December 30, 2007 - 1:37 pm - by Roger Kimball
Helian
2007-12-31 20:16:12

At the risk of wearying the sage Mr. Kimball with my “cant,” I must insist that Ms. Bhutto is not only a hero, but a glorious hero. This fact is obvious to anyone who can actually grasp the meaning of the terms “hero” and “glory,” difficult as that may be lo now these 80 years and more since it became fashionable to “debunk” all heroes. She is a hero in spite of all those wise experts in modern “ethics” who have concluded they know with 100% certainty that she is guilty of all sorts of crimes and corruption because, after all, they read it in a couple of blogs.
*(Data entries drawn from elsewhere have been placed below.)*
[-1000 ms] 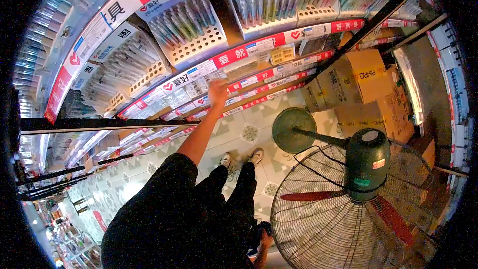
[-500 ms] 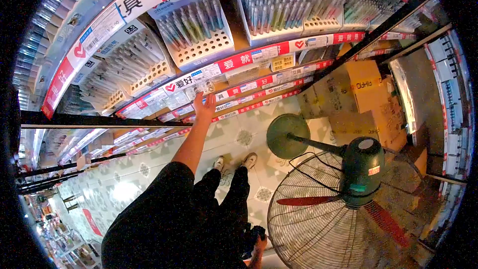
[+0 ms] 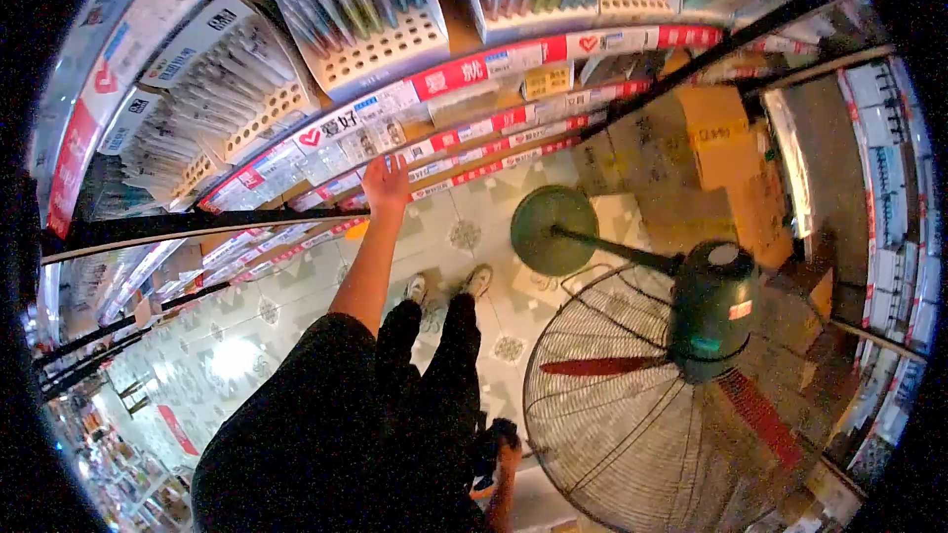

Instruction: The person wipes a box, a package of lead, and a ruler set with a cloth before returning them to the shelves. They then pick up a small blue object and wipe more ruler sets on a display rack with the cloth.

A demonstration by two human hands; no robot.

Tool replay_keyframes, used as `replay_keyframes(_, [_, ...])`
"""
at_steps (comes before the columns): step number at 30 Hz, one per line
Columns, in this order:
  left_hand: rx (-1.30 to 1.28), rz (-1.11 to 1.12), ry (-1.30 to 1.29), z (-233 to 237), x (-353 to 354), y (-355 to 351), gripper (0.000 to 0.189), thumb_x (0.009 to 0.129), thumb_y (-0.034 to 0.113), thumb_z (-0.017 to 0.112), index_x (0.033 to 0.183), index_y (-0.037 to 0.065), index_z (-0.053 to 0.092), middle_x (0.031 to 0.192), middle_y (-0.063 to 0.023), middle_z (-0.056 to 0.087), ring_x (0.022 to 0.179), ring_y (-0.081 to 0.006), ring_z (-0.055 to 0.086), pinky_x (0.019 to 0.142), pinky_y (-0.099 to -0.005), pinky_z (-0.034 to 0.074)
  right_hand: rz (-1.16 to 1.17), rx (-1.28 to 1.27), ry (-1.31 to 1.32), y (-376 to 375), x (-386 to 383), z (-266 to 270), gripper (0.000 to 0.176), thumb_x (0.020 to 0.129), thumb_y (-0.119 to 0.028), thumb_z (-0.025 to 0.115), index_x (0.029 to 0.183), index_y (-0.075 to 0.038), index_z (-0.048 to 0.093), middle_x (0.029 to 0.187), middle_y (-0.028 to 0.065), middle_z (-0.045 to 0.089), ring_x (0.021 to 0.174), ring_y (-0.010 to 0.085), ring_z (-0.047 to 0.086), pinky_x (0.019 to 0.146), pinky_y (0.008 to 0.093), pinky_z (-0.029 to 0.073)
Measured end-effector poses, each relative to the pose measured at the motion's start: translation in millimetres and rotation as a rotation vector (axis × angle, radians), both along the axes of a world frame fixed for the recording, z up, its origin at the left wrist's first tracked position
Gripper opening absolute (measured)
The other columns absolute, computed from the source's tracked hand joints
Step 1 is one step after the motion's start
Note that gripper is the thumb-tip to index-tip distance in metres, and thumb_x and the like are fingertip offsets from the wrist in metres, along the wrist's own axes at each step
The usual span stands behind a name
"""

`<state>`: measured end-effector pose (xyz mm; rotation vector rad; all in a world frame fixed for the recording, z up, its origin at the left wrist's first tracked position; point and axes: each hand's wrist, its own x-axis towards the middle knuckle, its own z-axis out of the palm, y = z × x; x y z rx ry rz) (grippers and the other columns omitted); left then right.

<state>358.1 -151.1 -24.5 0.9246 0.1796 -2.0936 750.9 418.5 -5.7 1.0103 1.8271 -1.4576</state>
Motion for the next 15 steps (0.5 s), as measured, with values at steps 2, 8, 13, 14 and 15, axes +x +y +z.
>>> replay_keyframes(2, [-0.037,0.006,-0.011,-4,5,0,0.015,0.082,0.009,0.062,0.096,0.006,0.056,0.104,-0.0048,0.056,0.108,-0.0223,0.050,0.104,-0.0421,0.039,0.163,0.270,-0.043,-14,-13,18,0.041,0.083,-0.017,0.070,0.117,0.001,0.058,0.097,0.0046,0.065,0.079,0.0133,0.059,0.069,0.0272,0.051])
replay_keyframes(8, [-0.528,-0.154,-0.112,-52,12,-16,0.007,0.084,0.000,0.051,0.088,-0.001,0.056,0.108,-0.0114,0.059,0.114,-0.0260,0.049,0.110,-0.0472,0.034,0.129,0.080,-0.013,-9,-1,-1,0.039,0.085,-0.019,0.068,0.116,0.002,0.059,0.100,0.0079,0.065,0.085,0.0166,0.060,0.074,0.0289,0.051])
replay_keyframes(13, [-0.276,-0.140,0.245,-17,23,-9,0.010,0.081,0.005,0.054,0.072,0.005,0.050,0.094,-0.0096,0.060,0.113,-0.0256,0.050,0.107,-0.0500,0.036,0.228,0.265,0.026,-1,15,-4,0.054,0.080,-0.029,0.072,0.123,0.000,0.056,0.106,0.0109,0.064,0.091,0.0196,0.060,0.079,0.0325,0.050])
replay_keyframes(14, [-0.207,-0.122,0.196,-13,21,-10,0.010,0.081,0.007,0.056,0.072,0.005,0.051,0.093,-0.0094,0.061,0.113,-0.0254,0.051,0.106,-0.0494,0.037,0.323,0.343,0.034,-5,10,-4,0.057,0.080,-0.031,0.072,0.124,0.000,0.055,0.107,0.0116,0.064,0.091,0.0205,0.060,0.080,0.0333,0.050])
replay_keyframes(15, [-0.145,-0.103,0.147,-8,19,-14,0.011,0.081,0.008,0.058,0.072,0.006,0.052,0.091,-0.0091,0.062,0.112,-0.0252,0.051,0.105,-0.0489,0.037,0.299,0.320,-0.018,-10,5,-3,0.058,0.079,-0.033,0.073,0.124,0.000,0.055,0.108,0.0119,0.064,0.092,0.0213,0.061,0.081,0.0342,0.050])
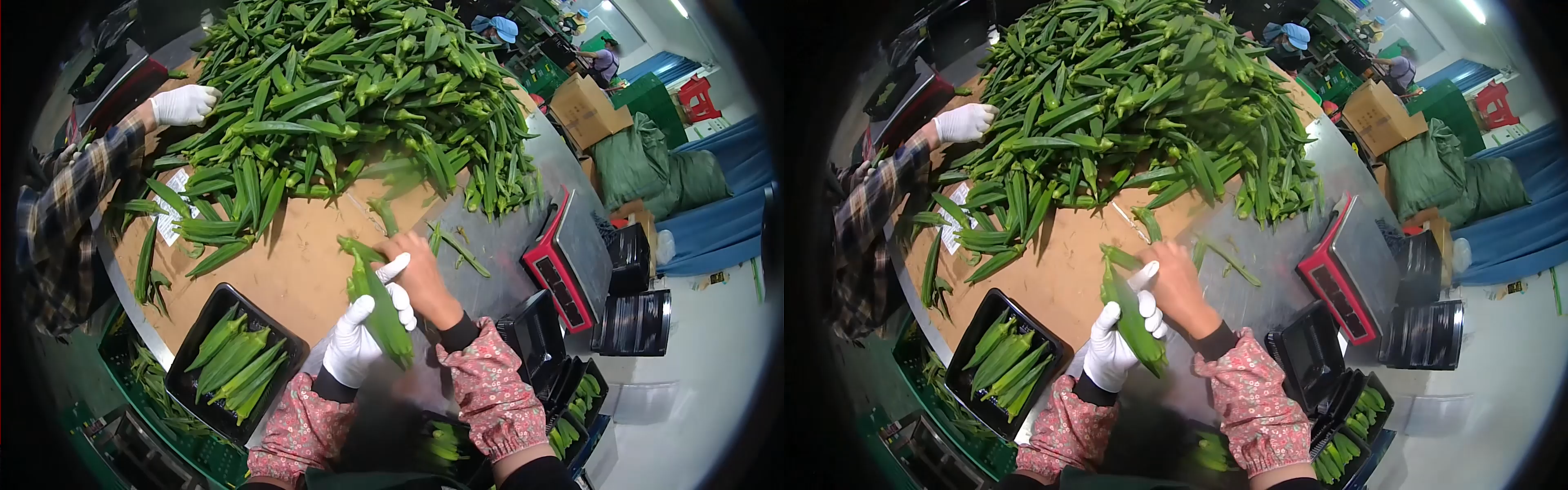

She is a hero in spite of the fact that the Internet’s legions of self-appointed geniuses have concluded she acted out of “self-interest.” (You know, just like Washington, Jefferson, Lincoln, Davy Crockett, Dan’l Boone, and Johnny Appleseed.) She is a hero because she knowingly put her life at grave risk to stand up for democracy, women’s rights, the secular state and liberty against the religious fanatics, obscurantists, misogynists, and would-be dictators who, like the poor, ye have always with you. These facts are obvious. To experience such facts as “heroic” and “glorious,” of course, one cannot be purely and coldly logical. They are, after all, subjective terms. One must be capable of a certain susceptibility to human emotions to understand what is meant by such terms. Gratitude for example. I am grateful to Ms. Bhutto, because she has given her life to do something of value to me. There is nothing more complicated than that behind my perception of her as a hero. Of course, I realize how absurd, and, indeed, abject it must seem to many of the other commenters here that I am capable of perceiving heroism in an individual who is not absolutely righteous and morally pure according to the exacting standards of this highly ethical age, but there you have it. Some of us are born with certain intellectual and moral deficits, and we live with them as best we can.